» Work to be completed
Search the entries for the word "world". Copy every line that holds it.

» Entries shown
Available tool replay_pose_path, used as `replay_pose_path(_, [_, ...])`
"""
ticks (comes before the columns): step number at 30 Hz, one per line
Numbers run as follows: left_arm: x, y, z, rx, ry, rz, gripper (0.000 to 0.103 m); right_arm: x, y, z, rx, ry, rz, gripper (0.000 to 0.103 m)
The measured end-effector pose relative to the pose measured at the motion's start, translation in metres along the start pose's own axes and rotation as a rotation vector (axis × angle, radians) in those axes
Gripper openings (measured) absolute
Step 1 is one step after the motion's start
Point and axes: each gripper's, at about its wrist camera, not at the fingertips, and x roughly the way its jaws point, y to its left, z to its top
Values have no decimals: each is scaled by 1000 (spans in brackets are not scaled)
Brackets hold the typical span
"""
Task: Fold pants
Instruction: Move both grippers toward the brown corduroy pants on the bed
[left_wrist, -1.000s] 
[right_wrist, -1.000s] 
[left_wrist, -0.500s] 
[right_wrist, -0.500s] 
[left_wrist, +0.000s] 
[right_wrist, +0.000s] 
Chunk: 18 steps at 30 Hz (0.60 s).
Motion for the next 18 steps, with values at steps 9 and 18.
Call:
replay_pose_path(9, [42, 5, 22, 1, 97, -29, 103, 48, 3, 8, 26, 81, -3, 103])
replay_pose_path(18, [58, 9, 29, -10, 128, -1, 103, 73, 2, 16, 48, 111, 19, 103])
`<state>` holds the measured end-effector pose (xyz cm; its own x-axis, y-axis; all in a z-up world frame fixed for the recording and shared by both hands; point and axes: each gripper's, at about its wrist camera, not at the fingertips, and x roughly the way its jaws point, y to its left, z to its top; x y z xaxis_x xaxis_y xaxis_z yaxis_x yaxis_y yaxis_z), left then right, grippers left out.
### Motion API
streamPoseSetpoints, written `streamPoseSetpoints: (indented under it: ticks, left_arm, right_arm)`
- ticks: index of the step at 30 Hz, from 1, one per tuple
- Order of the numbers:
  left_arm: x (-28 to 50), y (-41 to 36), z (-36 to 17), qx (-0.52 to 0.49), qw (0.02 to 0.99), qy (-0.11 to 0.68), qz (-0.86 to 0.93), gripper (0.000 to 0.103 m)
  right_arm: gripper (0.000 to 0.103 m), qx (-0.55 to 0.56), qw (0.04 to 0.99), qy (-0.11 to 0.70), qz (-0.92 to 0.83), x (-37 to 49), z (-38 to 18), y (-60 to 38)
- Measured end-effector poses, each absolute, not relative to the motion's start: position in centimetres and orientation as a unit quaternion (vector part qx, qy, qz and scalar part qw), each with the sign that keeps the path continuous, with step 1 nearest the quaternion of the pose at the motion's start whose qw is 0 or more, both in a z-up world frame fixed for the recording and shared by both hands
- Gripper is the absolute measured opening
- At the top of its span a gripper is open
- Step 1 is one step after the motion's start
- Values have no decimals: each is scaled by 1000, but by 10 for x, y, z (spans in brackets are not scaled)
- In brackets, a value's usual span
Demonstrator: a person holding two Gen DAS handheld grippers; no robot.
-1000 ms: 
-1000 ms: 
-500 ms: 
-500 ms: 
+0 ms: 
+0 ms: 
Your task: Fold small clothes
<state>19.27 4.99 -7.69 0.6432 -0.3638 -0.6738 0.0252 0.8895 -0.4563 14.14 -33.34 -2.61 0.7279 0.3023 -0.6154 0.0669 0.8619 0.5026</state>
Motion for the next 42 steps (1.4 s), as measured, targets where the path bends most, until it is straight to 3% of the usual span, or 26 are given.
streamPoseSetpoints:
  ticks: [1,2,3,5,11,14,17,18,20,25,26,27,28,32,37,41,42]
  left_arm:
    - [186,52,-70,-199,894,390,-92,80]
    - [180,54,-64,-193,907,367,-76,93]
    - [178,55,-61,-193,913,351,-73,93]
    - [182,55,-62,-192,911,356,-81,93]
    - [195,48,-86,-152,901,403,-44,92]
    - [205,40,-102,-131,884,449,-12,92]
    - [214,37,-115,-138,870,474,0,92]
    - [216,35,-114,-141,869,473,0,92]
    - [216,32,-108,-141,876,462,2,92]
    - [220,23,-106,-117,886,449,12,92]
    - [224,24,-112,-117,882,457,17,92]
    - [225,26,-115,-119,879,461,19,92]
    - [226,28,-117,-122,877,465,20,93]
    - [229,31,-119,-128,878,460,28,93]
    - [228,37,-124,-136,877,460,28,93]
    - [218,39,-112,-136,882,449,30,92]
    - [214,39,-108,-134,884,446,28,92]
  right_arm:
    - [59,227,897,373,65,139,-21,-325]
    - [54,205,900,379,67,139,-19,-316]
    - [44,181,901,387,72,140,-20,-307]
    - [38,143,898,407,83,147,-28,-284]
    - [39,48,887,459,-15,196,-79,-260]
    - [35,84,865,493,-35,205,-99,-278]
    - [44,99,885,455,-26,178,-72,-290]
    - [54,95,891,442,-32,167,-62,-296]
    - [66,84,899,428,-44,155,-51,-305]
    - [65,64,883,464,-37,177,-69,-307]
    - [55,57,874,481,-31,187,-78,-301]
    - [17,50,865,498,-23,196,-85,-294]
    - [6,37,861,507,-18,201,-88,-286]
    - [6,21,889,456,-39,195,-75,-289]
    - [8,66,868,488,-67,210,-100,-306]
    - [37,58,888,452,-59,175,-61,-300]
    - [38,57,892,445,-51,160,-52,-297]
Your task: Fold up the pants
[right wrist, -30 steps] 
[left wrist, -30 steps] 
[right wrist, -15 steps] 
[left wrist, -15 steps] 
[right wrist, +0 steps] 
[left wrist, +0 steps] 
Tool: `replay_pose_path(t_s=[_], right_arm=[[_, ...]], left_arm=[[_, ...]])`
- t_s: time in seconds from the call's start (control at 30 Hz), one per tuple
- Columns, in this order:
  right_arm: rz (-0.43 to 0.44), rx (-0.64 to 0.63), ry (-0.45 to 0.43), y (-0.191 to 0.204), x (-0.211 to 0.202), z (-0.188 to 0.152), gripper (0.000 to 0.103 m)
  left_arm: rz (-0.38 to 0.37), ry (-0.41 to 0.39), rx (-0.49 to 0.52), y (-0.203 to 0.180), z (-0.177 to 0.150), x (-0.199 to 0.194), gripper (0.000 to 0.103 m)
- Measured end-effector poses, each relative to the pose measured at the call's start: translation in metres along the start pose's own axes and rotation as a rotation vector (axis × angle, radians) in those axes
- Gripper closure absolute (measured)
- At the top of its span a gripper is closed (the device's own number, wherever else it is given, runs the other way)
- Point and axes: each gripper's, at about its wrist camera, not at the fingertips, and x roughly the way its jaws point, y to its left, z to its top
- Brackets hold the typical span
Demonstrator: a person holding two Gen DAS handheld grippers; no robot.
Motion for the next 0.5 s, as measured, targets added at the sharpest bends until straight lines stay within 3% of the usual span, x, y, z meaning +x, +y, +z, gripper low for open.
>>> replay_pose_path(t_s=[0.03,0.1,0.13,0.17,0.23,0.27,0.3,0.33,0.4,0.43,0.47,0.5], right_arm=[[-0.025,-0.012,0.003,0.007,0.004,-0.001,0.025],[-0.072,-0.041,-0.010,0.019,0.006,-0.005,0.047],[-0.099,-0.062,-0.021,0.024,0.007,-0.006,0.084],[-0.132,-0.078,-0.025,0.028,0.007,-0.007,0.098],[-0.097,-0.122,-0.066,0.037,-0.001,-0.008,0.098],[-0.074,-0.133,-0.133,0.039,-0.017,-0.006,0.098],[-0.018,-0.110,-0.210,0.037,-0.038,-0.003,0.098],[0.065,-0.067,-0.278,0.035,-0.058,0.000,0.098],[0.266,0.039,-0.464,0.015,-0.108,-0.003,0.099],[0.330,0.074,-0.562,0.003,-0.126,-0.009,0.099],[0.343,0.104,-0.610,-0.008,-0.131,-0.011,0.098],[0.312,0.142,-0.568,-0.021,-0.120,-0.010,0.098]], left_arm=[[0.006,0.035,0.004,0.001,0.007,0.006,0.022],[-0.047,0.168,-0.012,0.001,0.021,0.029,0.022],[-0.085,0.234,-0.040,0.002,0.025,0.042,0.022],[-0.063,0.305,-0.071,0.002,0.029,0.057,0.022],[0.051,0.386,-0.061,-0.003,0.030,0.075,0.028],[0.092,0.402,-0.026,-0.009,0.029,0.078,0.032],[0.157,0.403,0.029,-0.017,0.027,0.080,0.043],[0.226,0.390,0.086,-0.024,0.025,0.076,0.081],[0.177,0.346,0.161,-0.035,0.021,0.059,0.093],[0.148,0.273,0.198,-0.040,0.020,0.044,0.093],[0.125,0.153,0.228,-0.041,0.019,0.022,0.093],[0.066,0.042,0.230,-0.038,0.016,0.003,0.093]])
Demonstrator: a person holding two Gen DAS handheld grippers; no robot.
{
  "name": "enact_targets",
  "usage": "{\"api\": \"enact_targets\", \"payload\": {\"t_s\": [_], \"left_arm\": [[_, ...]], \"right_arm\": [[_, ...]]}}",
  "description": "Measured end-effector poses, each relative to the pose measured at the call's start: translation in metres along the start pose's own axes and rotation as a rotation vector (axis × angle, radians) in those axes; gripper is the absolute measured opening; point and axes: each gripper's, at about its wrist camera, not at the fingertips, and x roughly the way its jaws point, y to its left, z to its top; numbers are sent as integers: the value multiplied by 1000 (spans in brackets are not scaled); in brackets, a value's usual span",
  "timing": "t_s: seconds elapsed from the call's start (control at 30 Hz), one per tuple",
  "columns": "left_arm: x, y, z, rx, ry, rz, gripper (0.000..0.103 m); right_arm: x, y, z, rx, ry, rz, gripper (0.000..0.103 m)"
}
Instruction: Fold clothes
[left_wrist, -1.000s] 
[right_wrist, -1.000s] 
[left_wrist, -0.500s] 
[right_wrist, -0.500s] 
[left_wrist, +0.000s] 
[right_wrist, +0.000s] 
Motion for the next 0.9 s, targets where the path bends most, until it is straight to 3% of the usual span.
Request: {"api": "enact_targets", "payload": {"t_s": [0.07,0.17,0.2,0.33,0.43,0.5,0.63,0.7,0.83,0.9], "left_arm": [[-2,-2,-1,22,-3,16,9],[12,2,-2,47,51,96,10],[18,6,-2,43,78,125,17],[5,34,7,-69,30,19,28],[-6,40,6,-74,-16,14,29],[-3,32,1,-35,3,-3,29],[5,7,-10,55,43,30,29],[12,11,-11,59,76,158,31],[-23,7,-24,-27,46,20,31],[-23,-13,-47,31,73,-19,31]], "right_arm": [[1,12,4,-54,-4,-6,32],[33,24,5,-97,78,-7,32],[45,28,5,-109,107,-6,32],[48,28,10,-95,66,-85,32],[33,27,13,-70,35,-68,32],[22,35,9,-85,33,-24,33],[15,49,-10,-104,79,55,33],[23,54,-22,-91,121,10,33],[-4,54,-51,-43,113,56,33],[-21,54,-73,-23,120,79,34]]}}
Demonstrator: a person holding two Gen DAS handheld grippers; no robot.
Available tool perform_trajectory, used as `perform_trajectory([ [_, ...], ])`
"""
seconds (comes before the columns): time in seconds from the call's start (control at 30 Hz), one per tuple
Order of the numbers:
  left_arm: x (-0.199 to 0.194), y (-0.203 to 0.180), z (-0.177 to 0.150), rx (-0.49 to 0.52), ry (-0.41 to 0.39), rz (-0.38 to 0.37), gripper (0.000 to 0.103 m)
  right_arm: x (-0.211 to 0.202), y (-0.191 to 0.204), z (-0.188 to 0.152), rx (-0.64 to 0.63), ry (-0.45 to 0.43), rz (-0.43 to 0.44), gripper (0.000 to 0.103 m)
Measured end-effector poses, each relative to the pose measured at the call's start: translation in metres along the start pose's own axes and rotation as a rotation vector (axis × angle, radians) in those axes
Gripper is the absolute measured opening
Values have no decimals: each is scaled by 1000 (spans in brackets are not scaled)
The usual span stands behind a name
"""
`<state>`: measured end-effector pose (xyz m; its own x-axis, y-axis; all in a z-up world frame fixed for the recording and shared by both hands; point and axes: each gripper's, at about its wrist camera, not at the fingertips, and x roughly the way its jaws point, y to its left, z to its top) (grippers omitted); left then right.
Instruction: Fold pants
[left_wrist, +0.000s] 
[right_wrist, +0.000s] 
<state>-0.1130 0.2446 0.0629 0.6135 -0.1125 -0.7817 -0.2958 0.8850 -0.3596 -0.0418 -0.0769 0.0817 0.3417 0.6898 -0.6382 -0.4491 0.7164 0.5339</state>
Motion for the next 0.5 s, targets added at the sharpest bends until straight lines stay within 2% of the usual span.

» Task response
`<state>` holds the measured end-effector pose (xyz cm; its own x-axis, y-axis; all in a z-up world frame fixed for the recording and shared by both hands; point and axes: each gripper's, at about its wrist camera, not at the fingertips, and x roughly the way its jaws point, y to its left, z to its top; x y z xaxis_x xaxis_y xaxis_z yaxis_x yaxis_y yaxis_z), left then right, grippers left out.
- Measured end-effector poses, each absolute, not relative to the motion's start: position in centimetres and orientation as a unit quaternion (vector part qx, qy, qz and scalar part qw), each with the sign that keeps the path continuous, with step 1 nearest the quaternion of the pose at the motion's start whose qw is 0 or more, both in a z-up world frame fixed for the recording and shared by both hands
`<state>`: measured end-effector pose (xyz m; its own x-axis, y-axis; all in a z-up world frame fixed for the recording and shared by both hands; point and axes: each gripper's, at about its wrist camera, not at the fingertips, and x roughly the way its jaws point, y to its left, z to its top) (grippers omitted); left then right.

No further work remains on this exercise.